Je ne sais pas depuis combien de minute je suis allongé sur cette surface froide et rude. Car le cours du temps semble s’être arrêté. Le ruisseau temporel avait cessé de s’écouler dans la rivière de ma vie. J’avais froid. Des frissons arpentaient tout mon épiderme et des tremblements prenait possession de mon corps. Je me sentais dépossédé de mes muscles mais mon cerveau semblait fonctionner a plein régime. Tel un ordinateur en marche, mais sans écran. Exceptée que le moniteur de mes souvenirs, lui, continuait sa besogne. Il agissait comme un projecteur qui défilait le récit de ma vie. Je me suis vue enfants, jouant avec mon paternel dans la grange familiale.
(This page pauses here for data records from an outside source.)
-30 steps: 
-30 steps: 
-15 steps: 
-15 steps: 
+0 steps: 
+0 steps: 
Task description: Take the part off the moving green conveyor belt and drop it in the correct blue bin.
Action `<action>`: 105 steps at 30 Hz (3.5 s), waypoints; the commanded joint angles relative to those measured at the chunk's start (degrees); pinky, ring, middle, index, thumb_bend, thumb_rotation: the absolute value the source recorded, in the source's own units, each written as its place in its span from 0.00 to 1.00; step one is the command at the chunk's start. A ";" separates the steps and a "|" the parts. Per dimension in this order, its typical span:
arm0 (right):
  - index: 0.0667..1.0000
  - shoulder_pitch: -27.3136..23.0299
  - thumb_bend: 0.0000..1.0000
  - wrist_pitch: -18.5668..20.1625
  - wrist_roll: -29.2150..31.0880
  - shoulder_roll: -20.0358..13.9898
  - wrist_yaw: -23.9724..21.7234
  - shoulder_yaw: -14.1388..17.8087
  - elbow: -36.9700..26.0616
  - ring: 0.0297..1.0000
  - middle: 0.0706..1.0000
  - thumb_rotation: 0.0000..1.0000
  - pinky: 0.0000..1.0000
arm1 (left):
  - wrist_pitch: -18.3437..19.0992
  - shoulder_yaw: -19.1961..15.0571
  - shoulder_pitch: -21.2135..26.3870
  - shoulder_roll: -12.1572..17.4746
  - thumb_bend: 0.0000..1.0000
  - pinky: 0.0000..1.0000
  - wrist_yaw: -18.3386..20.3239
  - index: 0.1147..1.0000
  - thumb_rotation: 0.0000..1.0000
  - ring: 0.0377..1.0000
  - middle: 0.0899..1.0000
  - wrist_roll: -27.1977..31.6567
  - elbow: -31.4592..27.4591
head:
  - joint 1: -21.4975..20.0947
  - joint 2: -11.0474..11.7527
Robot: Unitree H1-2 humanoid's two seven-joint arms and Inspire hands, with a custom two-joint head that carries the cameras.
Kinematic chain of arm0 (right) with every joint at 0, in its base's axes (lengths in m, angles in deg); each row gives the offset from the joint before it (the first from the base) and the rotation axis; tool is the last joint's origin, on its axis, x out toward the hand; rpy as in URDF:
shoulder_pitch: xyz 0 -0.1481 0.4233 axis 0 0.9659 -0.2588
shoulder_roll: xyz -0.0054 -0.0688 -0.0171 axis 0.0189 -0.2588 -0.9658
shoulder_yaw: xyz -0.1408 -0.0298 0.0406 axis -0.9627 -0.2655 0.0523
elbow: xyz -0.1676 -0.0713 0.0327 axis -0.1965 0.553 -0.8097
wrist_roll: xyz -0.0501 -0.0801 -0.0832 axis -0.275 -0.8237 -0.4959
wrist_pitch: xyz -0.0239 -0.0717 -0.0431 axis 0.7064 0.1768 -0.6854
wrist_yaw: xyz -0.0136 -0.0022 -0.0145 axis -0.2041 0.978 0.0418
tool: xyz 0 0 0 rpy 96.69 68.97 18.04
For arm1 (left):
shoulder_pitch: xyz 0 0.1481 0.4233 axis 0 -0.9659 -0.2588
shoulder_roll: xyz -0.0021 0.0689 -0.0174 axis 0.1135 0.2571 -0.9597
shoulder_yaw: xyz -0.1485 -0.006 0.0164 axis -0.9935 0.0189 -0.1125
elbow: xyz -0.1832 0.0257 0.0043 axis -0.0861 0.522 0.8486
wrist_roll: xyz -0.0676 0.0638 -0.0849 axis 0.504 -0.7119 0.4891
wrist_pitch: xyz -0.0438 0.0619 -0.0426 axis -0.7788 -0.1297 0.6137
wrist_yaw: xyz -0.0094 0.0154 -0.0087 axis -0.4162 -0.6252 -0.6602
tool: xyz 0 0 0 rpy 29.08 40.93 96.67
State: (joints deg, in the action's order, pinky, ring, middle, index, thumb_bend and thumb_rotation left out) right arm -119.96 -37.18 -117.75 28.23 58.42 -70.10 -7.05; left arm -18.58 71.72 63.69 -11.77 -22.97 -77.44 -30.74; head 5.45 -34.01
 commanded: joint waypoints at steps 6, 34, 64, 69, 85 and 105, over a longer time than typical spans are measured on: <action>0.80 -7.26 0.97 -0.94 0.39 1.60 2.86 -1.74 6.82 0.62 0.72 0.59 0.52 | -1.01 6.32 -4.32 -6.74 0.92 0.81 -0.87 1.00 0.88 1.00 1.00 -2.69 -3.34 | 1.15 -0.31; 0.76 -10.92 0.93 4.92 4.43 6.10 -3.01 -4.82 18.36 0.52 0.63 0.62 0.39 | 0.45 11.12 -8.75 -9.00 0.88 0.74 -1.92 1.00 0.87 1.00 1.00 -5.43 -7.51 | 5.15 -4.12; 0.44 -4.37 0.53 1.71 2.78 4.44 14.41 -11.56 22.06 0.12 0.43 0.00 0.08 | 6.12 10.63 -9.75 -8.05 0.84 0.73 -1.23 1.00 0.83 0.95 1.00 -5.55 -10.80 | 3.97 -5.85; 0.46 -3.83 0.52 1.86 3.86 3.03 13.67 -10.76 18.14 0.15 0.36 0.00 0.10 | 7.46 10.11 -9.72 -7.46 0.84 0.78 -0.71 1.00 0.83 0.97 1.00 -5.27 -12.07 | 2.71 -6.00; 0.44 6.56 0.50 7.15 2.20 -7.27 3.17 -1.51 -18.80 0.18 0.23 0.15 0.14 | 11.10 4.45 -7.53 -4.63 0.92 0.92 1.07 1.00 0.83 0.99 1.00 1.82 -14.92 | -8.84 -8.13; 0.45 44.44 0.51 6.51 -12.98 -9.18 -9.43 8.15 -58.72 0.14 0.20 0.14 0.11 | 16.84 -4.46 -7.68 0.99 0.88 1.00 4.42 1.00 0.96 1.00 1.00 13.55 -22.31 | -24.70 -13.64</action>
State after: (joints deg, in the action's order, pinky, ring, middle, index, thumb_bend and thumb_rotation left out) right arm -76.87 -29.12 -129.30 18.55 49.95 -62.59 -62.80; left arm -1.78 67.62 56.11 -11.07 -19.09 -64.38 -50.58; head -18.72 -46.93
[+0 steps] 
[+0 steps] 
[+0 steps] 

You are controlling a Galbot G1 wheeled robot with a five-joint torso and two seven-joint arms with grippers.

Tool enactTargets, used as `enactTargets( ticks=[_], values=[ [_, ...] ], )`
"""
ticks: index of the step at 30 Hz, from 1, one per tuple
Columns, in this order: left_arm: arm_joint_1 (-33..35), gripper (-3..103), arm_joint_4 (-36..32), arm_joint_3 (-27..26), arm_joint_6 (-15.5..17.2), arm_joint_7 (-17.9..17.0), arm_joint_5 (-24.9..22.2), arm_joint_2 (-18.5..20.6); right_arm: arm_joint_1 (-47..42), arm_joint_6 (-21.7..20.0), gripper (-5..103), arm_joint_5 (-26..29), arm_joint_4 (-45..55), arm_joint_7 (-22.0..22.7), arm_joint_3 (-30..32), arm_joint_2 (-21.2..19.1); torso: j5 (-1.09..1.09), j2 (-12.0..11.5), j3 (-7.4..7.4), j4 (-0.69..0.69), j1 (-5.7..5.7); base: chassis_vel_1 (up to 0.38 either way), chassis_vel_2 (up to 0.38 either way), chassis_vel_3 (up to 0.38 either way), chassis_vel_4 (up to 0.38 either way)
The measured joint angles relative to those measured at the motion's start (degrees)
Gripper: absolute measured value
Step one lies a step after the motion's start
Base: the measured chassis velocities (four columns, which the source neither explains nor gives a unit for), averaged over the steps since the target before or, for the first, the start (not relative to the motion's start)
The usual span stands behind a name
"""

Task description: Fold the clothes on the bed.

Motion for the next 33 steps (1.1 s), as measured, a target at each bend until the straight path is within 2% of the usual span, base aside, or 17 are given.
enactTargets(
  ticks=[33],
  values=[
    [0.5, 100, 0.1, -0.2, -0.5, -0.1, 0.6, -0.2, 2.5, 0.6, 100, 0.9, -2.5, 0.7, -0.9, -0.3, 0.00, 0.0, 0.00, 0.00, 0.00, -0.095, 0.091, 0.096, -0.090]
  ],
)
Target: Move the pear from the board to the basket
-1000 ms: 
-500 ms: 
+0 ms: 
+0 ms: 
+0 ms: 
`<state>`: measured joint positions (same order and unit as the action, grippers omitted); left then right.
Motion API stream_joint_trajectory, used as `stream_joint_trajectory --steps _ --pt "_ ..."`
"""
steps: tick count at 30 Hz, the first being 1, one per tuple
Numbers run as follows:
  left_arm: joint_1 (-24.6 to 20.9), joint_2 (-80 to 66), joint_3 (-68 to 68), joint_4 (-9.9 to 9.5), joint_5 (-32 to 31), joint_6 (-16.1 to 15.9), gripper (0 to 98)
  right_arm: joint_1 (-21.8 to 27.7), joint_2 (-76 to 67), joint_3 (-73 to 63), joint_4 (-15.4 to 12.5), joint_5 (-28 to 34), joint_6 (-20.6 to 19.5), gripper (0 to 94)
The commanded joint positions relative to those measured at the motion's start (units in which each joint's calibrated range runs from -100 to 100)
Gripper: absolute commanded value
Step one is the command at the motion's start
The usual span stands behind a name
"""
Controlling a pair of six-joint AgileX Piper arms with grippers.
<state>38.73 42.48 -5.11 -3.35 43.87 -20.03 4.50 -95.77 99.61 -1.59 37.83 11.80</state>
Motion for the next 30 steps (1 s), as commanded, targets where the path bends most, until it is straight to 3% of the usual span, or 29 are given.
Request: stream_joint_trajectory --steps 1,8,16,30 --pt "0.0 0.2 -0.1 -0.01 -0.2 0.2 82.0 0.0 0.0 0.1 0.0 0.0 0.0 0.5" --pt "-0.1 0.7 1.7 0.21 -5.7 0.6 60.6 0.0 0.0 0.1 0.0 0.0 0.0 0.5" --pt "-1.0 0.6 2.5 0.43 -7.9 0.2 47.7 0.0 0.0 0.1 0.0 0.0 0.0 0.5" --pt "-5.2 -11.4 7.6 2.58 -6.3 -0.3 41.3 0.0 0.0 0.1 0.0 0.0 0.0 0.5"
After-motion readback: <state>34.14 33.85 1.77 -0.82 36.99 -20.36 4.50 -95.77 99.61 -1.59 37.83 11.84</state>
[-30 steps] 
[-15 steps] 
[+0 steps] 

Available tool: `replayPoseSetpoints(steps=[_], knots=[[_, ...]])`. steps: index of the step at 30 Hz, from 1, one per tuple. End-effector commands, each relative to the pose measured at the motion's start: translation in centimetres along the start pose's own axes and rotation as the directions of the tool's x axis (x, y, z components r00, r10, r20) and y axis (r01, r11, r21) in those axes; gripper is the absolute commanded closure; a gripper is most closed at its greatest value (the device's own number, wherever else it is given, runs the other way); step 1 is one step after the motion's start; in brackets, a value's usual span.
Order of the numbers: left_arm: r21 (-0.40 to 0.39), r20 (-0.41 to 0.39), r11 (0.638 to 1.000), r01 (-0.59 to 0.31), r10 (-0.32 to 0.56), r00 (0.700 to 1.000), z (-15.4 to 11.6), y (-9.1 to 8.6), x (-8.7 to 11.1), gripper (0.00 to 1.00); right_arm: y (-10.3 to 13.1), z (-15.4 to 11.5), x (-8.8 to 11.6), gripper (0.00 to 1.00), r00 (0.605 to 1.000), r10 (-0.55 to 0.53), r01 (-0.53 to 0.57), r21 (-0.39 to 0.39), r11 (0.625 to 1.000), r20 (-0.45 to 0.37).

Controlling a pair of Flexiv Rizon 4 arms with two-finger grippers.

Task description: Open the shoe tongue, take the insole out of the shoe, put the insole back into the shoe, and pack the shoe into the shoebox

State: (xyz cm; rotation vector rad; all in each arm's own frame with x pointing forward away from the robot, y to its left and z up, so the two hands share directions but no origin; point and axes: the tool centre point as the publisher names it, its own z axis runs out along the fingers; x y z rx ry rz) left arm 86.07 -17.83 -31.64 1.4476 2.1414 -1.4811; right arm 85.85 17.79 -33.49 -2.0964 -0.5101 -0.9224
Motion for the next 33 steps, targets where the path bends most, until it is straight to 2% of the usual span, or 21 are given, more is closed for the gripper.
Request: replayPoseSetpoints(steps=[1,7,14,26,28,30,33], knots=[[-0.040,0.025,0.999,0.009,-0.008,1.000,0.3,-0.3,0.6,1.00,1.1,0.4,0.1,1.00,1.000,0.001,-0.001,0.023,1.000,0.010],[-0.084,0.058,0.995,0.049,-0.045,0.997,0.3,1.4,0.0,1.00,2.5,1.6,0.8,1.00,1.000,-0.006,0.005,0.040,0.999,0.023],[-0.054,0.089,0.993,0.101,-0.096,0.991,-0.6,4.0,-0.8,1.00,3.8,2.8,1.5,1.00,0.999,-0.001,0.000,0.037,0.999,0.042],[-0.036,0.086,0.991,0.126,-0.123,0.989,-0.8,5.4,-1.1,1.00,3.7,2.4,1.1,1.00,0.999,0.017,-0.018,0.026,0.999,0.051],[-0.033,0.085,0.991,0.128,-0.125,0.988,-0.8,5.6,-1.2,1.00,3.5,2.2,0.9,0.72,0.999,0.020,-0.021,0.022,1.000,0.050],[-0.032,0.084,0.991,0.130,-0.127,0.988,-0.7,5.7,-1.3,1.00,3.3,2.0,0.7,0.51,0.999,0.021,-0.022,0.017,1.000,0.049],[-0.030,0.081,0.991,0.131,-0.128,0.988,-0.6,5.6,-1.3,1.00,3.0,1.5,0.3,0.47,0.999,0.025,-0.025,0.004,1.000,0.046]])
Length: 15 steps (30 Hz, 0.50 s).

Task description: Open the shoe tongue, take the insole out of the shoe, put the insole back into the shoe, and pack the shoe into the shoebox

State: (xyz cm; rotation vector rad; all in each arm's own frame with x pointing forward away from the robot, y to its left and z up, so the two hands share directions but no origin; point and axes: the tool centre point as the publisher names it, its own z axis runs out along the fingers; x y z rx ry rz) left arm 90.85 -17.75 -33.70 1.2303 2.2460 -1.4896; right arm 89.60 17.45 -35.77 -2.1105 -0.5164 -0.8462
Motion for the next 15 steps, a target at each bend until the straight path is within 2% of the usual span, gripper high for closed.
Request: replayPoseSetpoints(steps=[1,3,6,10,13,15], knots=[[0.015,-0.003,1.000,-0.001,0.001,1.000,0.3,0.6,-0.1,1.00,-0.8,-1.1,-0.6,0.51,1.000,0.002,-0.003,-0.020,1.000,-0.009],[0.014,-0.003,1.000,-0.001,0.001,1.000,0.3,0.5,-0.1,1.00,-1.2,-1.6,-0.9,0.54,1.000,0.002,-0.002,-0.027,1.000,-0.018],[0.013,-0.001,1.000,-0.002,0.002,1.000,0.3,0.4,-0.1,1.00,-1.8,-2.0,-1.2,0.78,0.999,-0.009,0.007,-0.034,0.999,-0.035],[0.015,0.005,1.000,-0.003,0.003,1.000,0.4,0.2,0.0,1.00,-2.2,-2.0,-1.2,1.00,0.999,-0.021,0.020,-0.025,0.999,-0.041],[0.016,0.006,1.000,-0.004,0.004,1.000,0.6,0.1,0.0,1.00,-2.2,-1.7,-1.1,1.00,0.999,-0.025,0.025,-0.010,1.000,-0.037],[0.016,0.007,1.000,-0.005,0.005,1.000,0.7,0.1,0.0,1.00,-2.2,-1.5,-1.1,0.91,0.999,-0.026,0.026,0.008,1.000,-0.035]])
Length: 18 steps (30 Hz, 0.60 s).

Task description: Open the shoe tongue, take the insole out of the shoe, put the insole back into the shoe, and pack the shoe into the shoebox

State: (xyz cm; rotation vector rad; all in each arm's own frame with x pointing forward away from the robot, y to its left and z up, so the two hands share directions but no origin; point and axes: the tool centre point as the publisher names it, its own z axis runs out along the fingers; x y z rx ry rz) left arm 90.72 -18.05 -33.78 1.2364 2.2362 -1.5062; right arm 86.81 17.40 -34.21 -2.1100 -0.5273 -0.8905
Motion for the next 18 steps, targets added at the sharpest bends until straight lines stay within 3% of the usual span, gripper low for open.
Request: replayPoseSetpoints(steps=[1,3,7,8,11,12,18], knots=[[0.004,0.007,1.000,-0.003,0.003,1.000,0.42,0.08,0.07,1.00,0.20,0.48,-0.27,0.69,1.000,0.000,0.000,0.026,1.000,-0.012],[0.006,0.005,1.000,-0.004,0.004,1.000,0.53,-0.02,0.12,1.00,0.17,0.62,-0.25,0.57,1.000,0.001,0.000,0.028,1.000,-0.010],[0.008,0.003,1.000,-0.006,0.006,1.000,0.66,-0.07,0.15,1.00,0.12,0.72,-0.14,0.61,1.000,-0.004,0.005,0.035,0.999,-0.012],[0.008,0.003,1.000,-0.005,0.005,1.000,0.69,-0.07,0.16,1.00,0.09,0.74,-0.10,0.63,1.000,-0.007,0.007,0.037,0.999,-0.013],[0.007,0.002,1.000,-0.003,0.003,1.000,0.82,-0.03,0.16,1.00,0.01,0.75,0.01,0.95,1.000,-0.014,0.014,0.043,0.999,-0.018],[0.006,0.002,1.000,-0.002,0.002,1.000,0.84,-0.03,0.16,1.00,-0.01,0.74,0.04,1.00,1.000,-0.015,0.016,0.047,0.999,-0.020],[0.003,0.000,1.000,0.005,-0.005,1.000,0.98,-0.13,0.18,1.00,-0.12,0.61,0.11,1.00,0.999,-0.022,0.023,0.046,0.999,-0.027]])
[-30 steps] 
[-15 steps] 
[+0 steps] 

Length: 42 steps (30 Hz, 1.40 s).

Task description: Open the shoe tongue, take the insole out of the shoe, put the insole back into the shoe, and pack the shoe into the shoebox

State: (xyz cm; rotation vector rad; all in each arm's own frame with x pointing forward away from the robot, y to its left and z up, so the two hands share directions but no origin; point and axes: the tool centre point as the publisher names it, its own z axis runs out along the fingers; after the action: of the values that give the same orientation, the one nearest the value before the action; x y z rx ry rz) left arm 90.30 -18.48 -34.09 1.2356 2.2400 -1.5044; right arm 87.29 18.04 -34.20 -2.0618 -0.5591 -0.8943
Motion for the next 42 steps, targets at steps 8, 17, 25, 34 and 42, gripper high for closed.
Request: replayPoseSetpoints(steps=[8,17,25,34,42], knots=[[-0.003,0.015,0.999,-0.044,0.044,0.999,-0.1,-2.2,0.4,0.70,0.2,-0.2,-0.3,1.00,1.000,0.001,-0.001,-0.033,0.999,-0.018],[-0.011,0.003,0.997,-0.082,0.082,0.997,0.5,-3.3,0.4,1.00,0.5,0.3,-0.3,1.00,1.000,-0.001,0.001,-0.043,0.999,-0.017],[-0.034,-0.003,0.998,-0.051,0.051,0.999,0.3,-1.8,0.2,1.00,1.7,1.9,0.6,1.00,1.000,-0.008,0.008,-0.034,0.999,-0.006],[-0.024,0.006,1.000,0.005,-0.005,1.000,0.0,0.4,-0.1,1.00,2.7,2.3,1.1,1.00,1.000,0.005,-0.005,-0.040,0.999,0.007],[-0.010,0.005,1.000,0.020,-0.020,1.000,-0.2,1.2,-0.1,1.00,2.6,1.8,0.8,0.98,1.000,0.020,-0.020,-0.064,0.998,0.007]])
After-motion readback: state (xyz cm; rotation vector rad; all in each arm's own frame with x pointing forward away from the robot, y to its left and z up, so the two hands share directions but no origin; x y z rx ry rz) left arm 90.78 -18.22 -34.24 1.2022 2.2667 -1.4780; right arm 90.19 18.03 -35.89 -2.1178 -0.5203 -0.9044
Mon premier chien ; Biscuit, poursuivant les petits rongeurs du terrain. Plus vieux, jeune adulte, alors que je demandais ma future femme en mariage. Mes deux magnifiques enfants, qui avait changé pour le mieux, le destin de ma vie. Tout ces souvenirs, au fur et à mesure qu’ils paradaient dans ma tête, créa une certaine joie dans mon esprit. Une paix intérieure venait emmieller ma douleur.

 
Alors que je ressentais l’équanimité grimper en moi, cette sérénité grandissante me donna la force Herculéenne d’ouvrir mes paupières. Lentement, la noirceur faisait place à la lueur des lampadaires éclairant la sorgue. Ma vision s’éclaircissait, peu à peu, jusqu’à ce que je puisse différencier les formes devant moi. Des bâtiments était érigé à ma gauche, et à droite, d’autres habitation. Sans surprise, l’ombre était toujours dressé à mes pieds. Mais elle n’était plus une silhouette, mais bien un être entier. Je pue même différencier quelques traits. Cheveux longs, yeux dantesques et le visage inanimé. Mais, le tout restait brouillardeux. La personne semblait tenir dans sa main droite, une espèce de canne. À son sommet, une énorme lame en forme de griffe animal. Elle portait aussi une longue toge, qui donnait une illusion de grandeur. Je me sentais minuscule, au côté de cet immense individu. Il n’avait pas bougé depuis. Il patientait.

 
Mes paupières, redevenu trop appesantis, se fermèrent sans mon consentement. Mais une lueur resta. Cette lumière grandissait. Mais a vrai dire, c’était moi qui s’en approchais. Je me sentais léger, et assouvie. Je ne sentais plus mon cœur. Comme si les battements n’était plus nécessaire. La froidure du bitume était maintenant remplacée par une chaleur douillette. Enivrante et réconfortante. Mes frissonnements avaient aussi disparu. La relaxante plénitude. Plus je m’approchais de cette illumination, et plus mon sentiment de sérénité se renforçait. La lueur était devenue si éblouissante, que tout était maintenant blanc. Je le ressentais maintenant. Je comprenais ou j’étais. Cette blancheur pure, était ma destination, et tout ce que le projecteur de mes souvenirs m’avait montré, n’était que mon chemin pour m’y rendre. J’y était. J’étais rendu. La fin de mon corps, et le départ de mon âme.